### Source records

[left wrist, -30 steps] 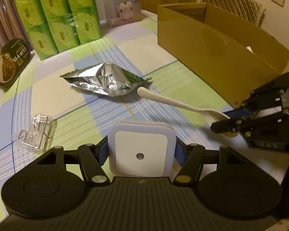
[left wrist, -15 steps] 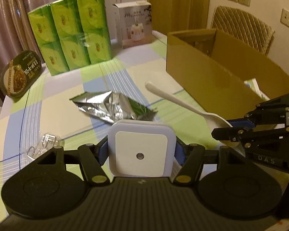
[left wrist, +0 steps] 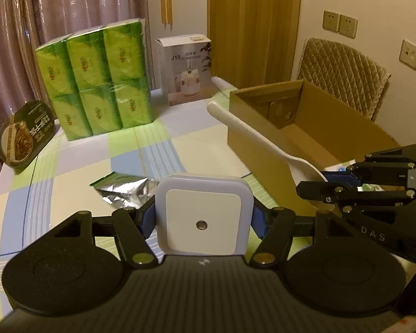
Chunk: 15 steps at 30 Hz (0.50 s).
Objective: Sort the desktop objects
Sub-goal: 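Lift the spoon and night light and carry both toward the cardboard box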
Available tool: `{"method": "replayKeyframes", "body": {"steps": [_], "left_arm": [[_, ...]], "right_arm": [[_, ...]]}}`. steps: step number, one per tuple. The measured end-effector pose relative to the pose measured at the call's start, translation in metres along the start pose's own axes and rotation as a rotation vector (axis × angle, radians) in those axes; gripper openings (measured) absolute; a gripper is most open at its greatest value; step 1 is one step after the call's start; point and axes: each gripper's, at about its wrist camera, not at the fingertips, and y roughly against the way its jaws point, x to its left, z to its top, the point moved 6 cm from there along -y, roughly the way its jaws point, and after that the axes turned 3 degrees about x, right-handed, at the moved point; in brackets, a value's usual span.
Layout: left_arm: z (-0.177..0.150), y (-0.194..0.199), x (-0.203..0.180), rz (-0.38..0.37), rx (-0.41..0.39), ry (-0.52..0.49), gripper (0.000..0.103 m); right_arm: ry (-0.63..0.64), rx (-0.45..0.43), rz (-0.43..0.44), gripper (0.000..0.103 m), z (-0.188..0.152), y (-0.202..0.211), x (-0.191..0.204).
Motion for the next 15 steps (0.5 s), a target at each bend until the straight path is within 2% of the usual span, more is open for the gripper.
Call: {"method": "replayKeyframes", "body": {"steps": [6, 15], "left_arm": [[0.01, -0.004, -0.015, -0.021, -0.015, -0.001, 0.062], [0.023, -0.011, -0.041, -0.071, -0.034, -0.01, 0.062]], "right_arm": [[-0.032, -0.055, -0.049, 0.007, 0.012, 0.015, -0.026], [-0.079, -0.078, -0.105, 0.007, 0.01, 0.028, -0.057]]}}
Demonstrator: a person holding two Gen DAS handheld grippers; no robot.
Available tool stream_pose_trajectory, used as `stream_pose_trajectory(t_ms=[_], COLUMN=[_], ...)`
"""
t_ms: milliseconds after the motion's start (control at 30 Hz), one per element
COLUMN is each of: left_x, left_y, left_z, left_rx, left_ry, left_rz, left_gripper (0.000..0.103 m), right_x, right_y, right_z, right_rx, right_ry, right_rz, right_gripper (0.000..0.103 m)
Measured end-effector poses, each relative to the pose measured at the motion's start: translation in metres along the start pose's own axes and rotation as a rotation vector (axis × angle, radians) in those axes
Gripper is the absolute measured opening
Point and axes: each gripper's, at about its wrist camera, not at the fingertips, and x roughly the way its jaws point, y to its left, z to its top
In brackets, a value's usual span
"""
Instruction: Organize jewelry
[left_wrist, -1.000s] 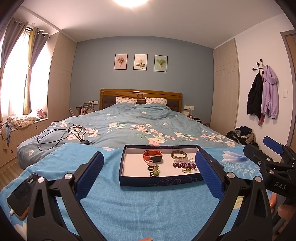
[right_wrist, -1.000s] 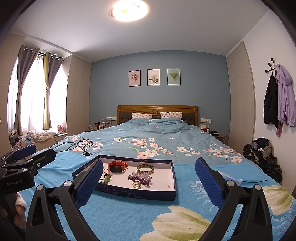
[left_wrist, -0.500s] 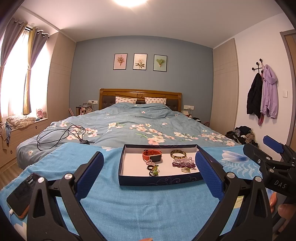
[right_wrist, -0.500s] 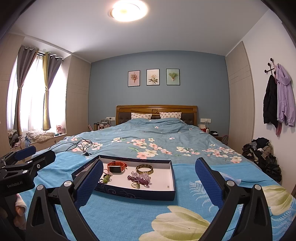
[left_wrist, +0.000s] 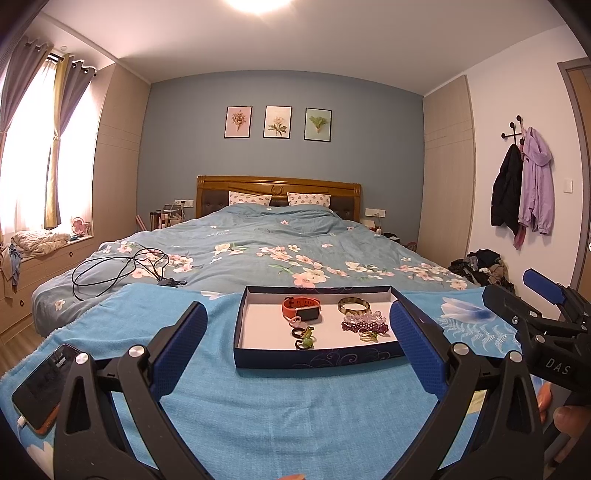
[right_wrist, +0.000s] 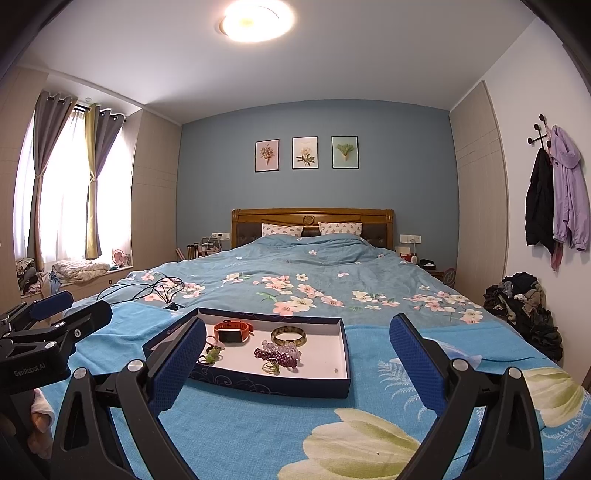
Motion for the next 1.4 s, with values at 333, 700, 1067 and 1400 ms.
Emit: stream_pose_trajectory(t_ms=[333, 700, 1067, 1400], left_x=[0.001, 0.002, -0.003, 0.021], left_y=[0.000, 0.000, 0.000, 0.015], left_z=[-0.002, -0.003, -0.002, -0.005], left_rx=[-0.001, -0.002, 0.003, -0.009], left_ry=[0.001, -0.001, -0.012, 0.132], left_rz=[-0.004, -0.003, 0.015, 0.005], left_gripper=[0.097, 0.097, 0.097, 0.097], right_x=[0.000, 0.005, 0.006, 0.039], right_y=[0.000, 0.002, 0.001, -0.023], right_z=[0.000, -0.001, 0.000, -0.011], right_rx=[0.000, -0.001, 0.003, -0.086], right_ry=[-0.001, 0.007, 0.011, 0.258], right_rz=[0.000, 0.001, 0.006, 0.017], right_gripper=[0.096, 0.096, 0.096, 0.096])
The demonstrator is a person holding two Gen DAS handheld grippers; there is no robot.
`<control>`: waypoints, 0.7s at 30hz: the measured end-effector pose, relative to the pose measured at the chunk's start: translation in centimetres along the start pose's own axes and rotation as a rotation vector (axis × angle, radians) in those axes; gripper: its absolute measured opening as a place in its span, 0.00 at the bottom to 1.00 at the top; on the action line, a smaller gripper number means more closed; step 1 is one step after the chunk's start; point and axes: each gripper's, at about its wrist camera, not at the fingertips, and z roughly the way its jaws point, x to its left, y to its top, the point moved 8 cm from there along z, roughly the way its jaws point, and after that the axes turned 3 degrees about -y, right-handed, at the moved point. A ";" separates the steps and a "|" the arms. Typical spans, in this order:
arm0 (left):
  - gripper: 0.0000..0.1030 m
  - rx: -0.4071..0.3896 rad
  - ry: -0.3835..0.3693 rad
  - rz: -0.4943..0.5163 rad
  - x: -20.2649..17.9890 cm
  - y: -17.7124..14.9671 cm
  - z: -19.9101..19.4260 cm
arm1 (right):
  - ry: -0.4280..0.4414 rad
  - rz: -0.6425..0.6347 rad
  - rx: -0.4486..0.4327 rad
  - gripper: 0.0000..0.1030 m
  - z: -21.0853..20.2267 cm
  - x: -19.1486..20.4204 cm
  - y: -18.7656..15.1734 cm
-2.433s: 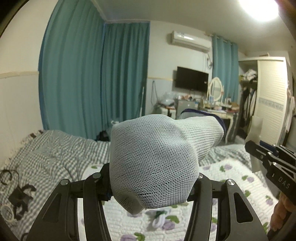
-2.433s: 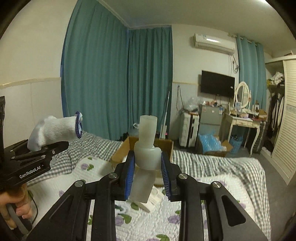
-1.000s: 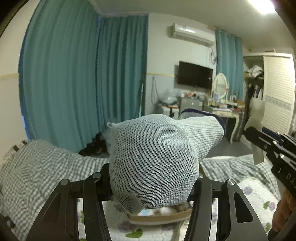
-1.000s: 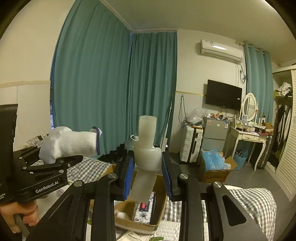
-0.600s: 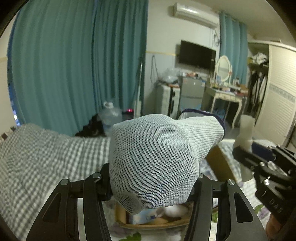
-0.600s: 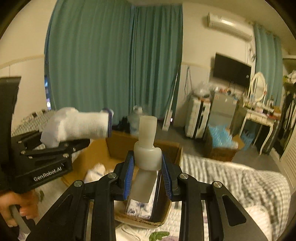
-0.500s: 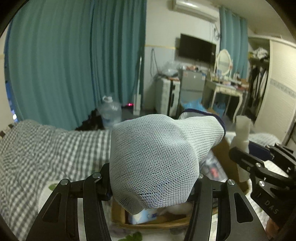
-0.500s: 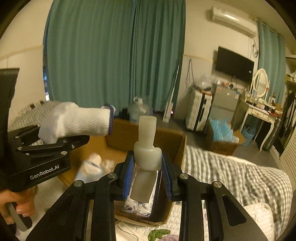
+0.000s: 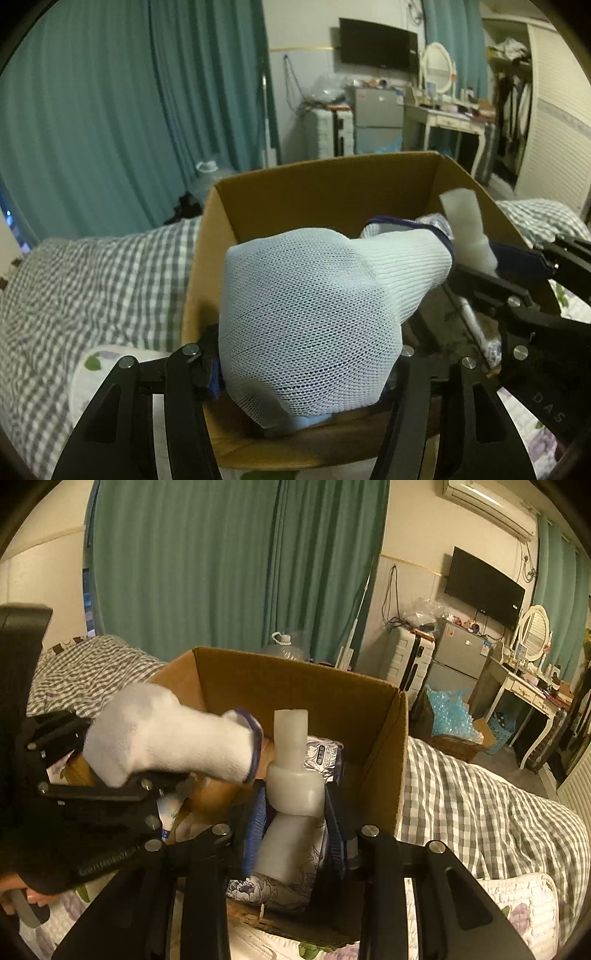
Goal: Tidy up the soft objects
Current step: 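Lower both items into the box and open both grippers, then move both open grippers back to the mask and sock bundle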
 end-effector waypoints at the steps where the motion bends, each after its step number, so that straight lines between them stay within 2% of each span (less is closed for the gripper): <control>1: 0.60 0.004 -0.007 -0.001 0.0 -0.1 0.1 | -0.001 0.001 -0.003 0.30 0.0 -0.1 0.0; 3: 0.62 0.004 -0.019 -0.008 -0.1 -0.1 0.0 | -0.003 0.007 -0.015 0.31 -0.2 -0.3 0.1; 4: 0.66 -0.002 -0.028 -0.015 -0.1 0.1 -0.1 | -0.003 0.009 -0.023 0.35 -0.5 -0.4 0.2; 5: 0.66 -0.006 -0.034 -0.023 0.1 0.1 -0.1 | -0.005 0.013 -0.039 0.45 -0.9 -0.5 0.3; 7: 0.72 -0.007 -0.031 -0.037 0.3 0.4 -0.4 | -0.005 0.019 -0.064 0.55 -1.6 -0.7 1.0; 12: 0.92 0.015 -0.024 -0.034 0.1 1.0 -1.4 | -0.012 0.034 -0.130 0.55 -4.4 -1.2 2.6; 15: 0.92 -0.021 -0.029 -0.045 0.2 1.7 -2.8 | -0.009 0.059 -0.165 0.59 -6.3 -1.7 3.6; 21: 0.92 -0.084 -0.014 -0.048 0.9 3.0 -6.0 | -0.009 0.102 -0.243 0.59 -10.9 -2.5 5.4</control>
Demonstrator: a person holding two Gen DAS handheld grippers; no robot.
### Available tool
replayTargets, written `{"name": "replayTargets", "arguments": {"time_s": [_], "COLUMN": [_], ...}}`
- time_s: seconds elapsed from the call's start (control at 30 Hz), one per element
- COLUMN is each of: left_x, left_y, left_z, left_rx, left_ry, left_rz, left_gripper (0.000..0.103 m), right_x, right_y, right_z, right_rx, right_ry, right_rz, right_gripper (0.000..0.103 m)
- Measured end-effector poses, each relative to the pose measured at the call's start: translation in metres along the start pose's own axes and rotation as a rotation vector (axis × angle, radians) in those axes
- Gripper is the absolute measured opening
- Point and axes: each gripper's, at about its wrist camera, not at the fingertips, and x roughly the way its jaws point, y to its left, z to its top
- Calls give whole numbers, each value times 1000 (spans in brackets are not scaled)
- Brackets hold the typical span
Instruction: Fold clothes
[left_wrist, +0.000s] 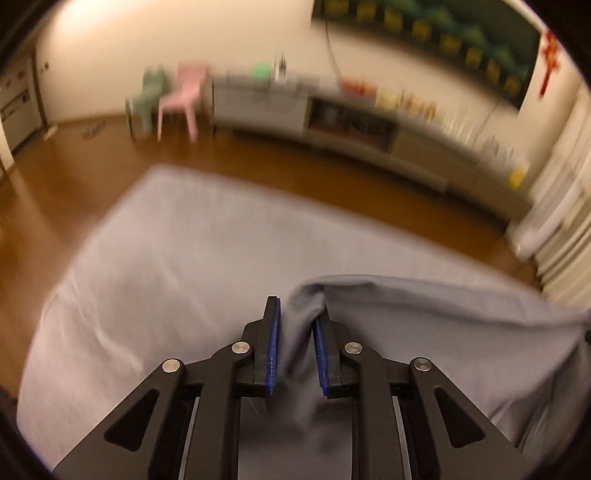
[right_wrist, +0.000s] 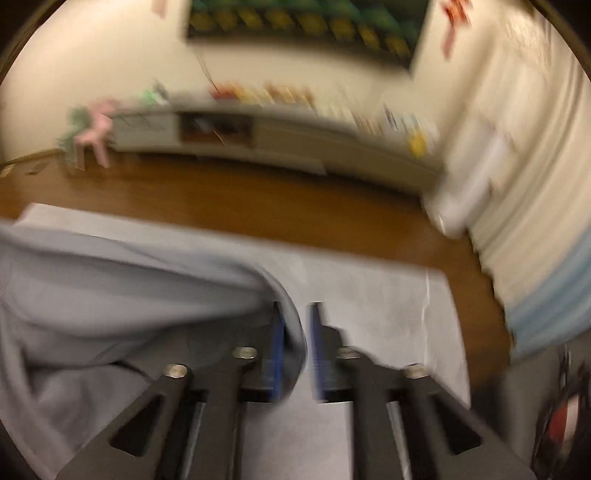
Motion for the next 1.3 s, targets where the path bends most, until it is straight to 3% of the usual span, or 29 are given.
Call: {"name": "replayTargets", "arguments": {"time_s": [0.03,0.07,0.1,0.13,0.17,0.23,0.27,0.3,0.37,0.53,0.6,0.77,0.83,0.97,1.0,1.03,1.1,1.17,1.23,1.3], "left_x": [3,-3,-8,-14,-23,-49,-62,-72,-81,-65,-61,-45,-41,-28,-25,-22,-17,-16,-14,-12], "left_y": [5,14,22,30,37,51,58,65,75,92,103,115,116,100,96,92,83,79,77,82], "left_z": [-15,-31,-43,-50,-50,-50,-52,-57,-70,-109,-119,-127,-130,-128,-128,-127,-126,-125,-124,-124], "left_rx": [-10,-23,-32,-45,-58,-89,-110,-131,-148,-158,-175,-227,-245,-205,-191,-178,-147,-117,-98,-123], "left_ry": [14,4,-1,1,1,-81,-125,-156,-171,-76,-46,-9,1,24,29,30,27,28,31,44], "left_rz": [-41,-92,-109,-111,-105,-137,-149,-153,-148,-22,2,36,25,18,21,25,31,26,22,14], "left_gripper": [21,28,36,37,37,47,60,66,66,66,66,66,66,66,66,66,62,50,50,50], "right_x": [21,22,20,12,5,-17,-25,-26,-22,-13,-11,-33,-38,-6,3,7,5,-10,-19,-1], "right_y": [-7,-20,-31,-37,-43,-54,-59,-63,-66,-62,-64,-48,-36,3,13,15,8,-39,-95,-139], "right_z": [-2,-13,-32,-52,-72,-115,-137,-157,-186,-199,-206,-204,-202,-211,-214,-210,-193,-166,-145,-150], "right_rx": [42,113,182,201,219,256,280,304,288,252,282,306,262,86,48,17,-6,129,297,413], "right_ry": [55,61,64,48,32,-38,-66,-79,11,56,67,-14,-32,118,158,155,100,-8,-103,-76], "right_rz": [-10,32,105,139,171,159,152,154,146,148,196,487,503,355,309,280,210,99,-35,-151], "right_gripper": [40,41,49,58,59,73,77,78,78,78,78,79,80,76,36,7,5,5,5,8]}}
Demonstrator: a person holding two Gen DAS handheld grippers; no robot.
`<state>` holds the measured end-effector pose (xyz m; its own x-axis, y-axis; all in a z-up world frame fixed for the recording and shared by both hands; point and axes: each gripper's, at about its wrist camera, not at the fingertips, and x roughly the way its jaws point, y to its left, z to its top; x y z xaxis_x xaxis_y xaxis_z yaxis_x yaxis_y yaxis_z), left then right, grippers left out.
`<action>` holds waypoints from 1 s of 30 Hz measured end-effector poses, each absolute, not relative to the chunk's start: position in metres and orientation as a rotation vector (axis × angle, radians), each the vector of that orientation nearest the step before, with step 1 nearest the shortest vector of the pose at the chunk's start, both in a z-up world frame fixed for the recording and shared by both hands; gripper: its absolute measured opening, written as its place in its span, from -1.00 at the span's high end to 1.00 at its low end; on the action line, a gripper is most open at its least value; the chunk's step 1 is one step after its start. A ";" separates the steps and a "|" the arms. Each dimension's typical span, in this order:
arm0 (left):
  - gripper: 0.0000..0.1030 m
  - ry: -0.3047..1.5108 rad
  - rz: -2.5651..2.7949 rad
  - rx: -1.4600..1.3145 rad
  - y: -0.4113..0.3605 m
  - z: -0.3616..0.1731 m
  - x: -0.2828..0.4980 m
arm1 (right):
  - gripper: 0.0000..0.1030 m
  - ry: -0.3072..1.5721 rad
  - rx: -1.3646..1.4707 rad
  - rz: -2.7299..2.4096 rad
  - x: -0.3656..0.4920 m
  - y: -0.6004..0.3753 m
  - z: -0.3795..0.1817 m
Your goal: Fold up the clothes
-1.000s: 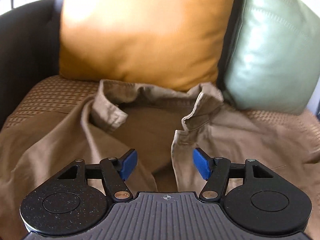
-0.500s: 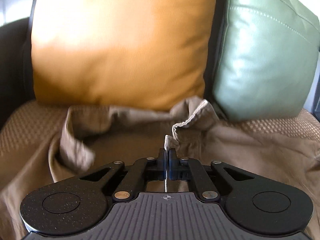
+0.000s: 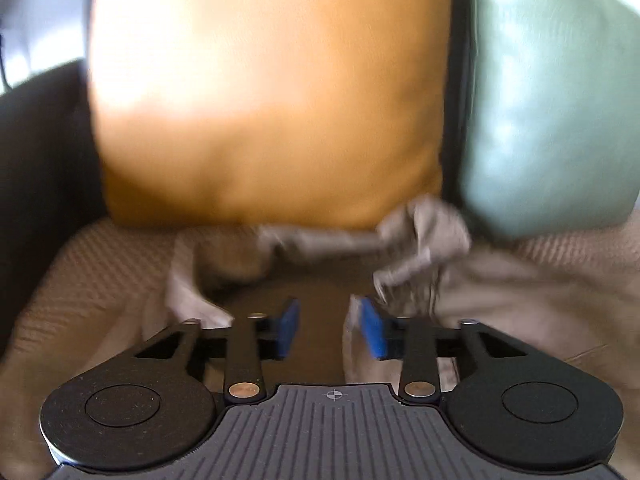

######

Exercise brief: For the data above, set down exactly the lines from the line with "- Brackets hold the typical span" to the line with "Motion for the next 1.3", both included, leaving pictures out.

Exercise answer:
- Brackets hold the typical span
Instruction: Fold clothes
[left_wrist, +0.000s] 
[right_wrist, +0.000s] 
Motion for the next 1.3 s, targets where the path bends most, until it is straight to 3% of the usual span, or 29 are given.

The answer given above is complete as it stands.